#### PROBLEM TO WORK ON
Take every line containing "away" from the material and copy it.

☆ ☆ ☆ ☆ ☆ ☆ ☆

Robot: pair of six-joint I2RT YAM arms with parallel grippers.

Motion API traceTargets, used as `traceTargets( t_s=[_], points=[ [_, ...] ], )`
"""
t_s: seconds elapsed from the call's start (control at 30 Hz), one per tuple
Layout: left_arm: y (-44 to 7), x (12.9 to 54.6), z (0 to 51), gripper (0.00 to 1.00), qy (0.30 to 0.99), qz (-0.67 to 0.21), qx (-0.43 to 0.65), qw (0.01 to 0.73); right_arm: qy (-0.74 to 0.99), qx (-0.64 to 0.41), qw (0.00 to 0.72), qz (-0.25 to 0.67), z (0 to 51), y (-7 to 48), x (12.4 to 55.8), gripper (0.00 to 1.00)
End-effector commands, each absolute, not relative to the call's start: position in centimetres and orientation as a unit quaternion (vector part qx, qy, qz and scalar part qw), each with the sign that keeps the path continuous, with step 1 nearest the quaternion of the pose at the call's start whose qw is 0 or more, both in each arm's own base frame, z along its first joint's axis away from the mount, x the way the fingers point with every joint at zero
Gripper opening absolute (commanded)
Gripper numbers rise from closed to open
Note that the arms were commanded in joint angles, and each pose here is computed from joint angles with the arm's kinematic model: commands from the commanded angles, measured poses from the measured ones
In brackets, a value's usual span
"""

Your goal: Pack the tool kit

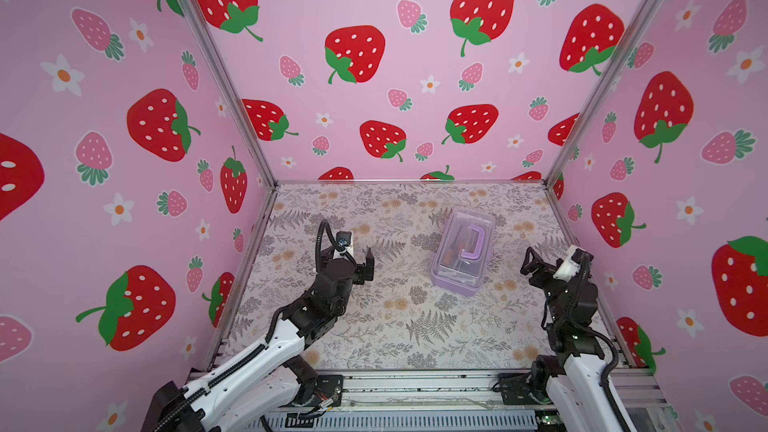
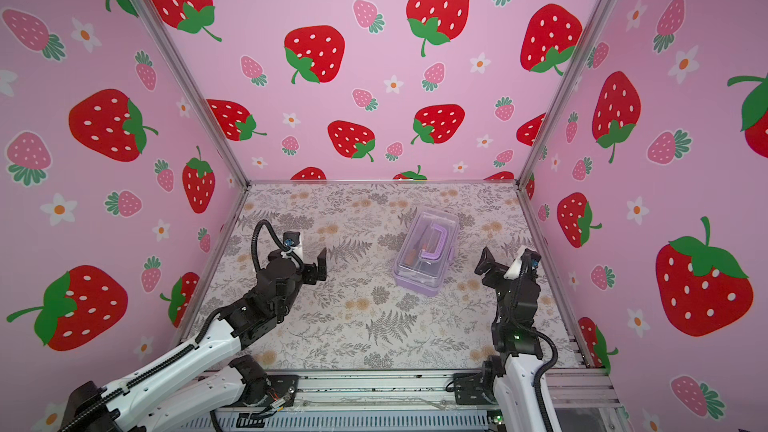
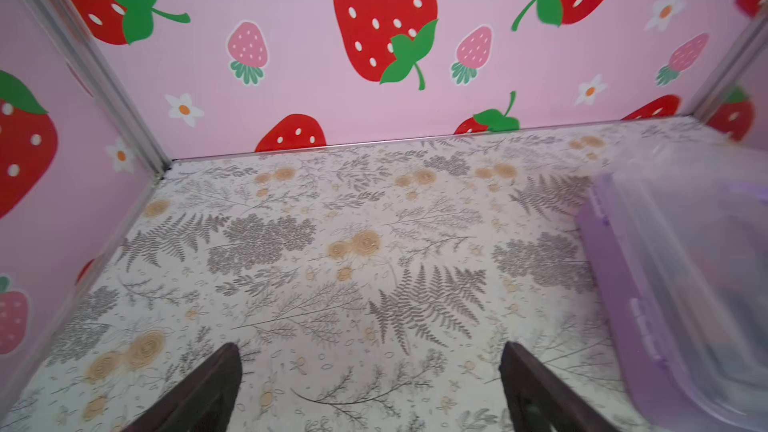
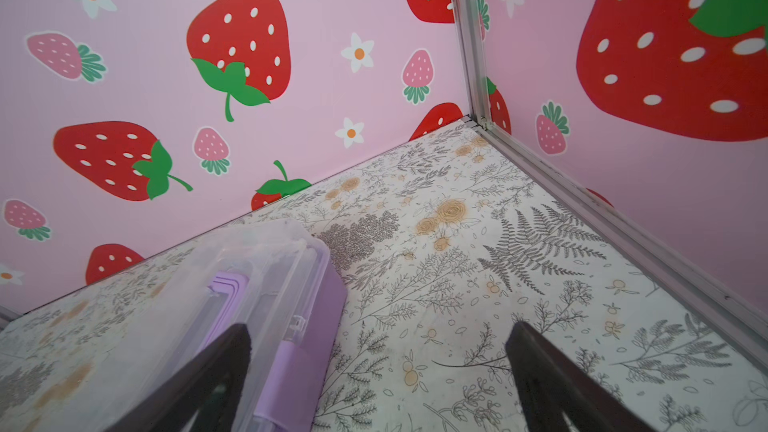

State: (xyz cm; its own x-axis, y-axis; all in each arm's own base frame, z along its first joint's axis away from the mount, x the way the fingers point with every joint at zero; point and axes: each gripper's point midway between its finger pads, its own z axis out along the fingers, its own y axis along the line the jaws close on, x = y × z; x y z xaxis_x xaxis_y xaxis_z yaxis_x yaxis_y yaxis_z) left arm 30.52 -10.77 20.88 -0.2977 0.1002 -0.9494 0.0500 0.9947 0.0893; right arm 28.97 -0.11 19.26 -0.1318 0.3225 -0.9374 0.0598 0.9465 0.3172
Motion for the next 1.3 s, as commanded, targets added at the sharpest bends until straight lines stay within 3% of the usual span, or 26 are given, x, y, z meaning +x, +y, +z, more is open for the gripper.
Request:
traceTargets(
  t_s=[0.0,0.17,0.47,0.87,1.0,1.07,1.17,1.27],
  points=[
    [-6.8,32.3,21.0,0.99,0.789,0.121,-0.002,0.602,0.731,0.103,0.673,0.048,20.6,-0.3,29.7,0.99],
    [-1.5,34.2,17.0,0.99,0.804,0.207,-0.071,0.553,0.743,0.054,0.664,-0.057,19.4,1.7,30.4,0.99],
    [0.2,35.9,14.3,0.99,0.806,0.13,-0.069,0.573,0.765,0.028,0.631,-0.127,14.6,2.1,33.2,0.99],
    [0.6,38.5,11.5,0.99,0.818,0.118,-0.038,0.562,0.769,0.023,0.627,-0.127,13.4,1.6,37.7,0.99],
    [2.0,39.1,9.4,0.99,0.808,0.09,-0.066,0.579,0.753,0.037,0.65,-0.098,14.0,-0.3,37.2,0.99],
    [1.3,39.5,8.9,0.99,0.828,0.069,-0.046,0.554,0.723,0.072,0.683,-0.076,13.9,-2.0,35.6,0.99],
    [1.1,40.0,8.6,0.99,0.837,0.036,-0.034,0.545,0.711,0.036,0.7,-0.056,13.7,-0.9,35.2,0.99],
    [1.8,40.1,8.5,0.99,0.839,0.032,-0.049,0.541,0.758,-0.032,0.65,-0.036,12.0,1.5,38.5,0.99]
  ],
)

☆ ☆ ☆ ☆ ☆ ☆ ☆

#### RESULT FOR THIS TASK
End-effector commands, each absolute, not relative to the call's start: position in centimetres and orientation as a unit quaternion (vector part qx, qy, qz and scalar part qw), each with the sign that keeps the path continuous, with step 1 nearest the quaternion of the pose at the call's start whose qw is 0 or more, both in each arm's own base frame, z along its first joint's axis away from the mount, x the way the fingers point with every joint at zero
State: (xyz cm; its own x-axis, y-axis; all in each arm's own base frame, z along its first joint's axis away from the mount, x the way the fingers point with every joint at zero; point and axes: each gripper's point midway between its finger pads, its own z axis out along the fingers, its own y axis along the line the jaws close on, x = y × z; x y z xaxis_x xaxis_y xaxis_z yaxis_x yaxis_y yaxis_z) left arm 30.52 -10.77 20.88 -0.2977 0.1002 -0.9494 0.0500 0.9947 0.0893; right arm 28.97 -0.11 19.26 -0.1318 0.3225 -0.9374 0.0598 0.9465 0.3172

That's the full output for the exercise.